Copy every line of the listing exactly.

[Opening Supplied material section]

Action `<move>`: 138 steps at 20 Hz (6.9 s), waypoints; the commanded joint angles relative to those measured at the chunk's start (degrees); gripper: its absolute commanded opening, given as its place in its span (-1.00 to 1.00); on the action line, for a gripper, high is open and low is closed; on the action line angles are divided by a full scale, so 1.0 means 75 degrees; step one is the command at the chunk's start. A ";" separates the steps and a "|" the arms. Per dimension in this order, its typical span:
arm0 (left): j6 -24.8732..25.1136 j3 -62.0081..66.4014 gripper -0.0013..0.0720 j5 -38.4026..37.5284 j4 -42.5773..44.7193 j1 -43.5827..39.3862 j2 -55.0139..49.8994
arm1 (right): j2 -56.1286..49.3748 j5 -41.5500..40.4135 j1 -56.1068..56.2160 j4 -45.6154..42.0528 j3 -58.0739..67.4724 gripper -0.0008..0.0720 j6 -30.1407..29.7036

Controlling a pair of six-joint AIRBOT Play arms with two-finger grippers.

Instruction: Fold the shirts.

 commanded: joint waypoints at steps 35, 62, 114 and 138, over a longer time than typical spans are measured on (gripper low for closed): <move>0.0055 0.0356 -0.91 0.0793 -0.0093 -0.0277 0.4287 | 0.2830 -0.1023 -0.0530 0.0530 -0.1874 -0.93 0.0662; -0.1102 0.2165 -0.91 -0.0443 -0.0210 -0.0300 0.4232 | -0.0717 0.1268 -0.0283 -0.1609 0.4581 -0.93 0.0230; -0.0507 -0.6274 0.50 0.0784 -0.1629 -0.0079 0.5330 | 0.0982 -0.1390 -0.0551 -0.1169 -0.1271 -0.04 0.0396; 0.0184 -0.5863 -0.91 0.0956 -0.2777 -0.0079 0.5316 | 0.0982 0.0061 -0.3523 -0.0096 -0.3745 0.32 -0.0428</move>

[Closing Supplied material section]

* Result of this task
Action `<move>`: 138 steps at 20 Hz (6.9 s), waypoints; the commanded joint angles relative to those measured at the chunk's start (degrees); gripper: its absolute commanded opening, given as its place in its span (-1.00 to 1.00); on the action line, for a gripper, high is open and low is closed; on the action line angles are divided by a full scale, so 1.0 means 75 degrees; step one is the command at the chunk's start. A ";" separates the steps and a "|" the arms. Per dimension in this order, its typical span:
arm0 (left): j6 -24.8732..25.1136 j3 -62.0081..66.4014 gripper -0.0013..0.0720 j5 -38.4026..37.5284 j4 -42.5773..44.7193 j1 -43.5827..39.3862 j2 -55.0139..49.8994
arm1 (right): j2 -56.1286..49.3748 j5 -41.5500..40.4135 j1 -56.1068..56.2160 j4 -45.6154..42.0528 j3 -58.0739..67.4724 gripper -0.0008..0.0720 j6 -30.1407..29.7036

Controlling a pair of six-joint AIRBOT Play arms with two-finger grippers.

Instruction: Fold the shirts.

 commanded: joint waypoints at steps 35, 62, 114 and 138, over a longer time than typical spans are measured on (gripper low for closed): <move>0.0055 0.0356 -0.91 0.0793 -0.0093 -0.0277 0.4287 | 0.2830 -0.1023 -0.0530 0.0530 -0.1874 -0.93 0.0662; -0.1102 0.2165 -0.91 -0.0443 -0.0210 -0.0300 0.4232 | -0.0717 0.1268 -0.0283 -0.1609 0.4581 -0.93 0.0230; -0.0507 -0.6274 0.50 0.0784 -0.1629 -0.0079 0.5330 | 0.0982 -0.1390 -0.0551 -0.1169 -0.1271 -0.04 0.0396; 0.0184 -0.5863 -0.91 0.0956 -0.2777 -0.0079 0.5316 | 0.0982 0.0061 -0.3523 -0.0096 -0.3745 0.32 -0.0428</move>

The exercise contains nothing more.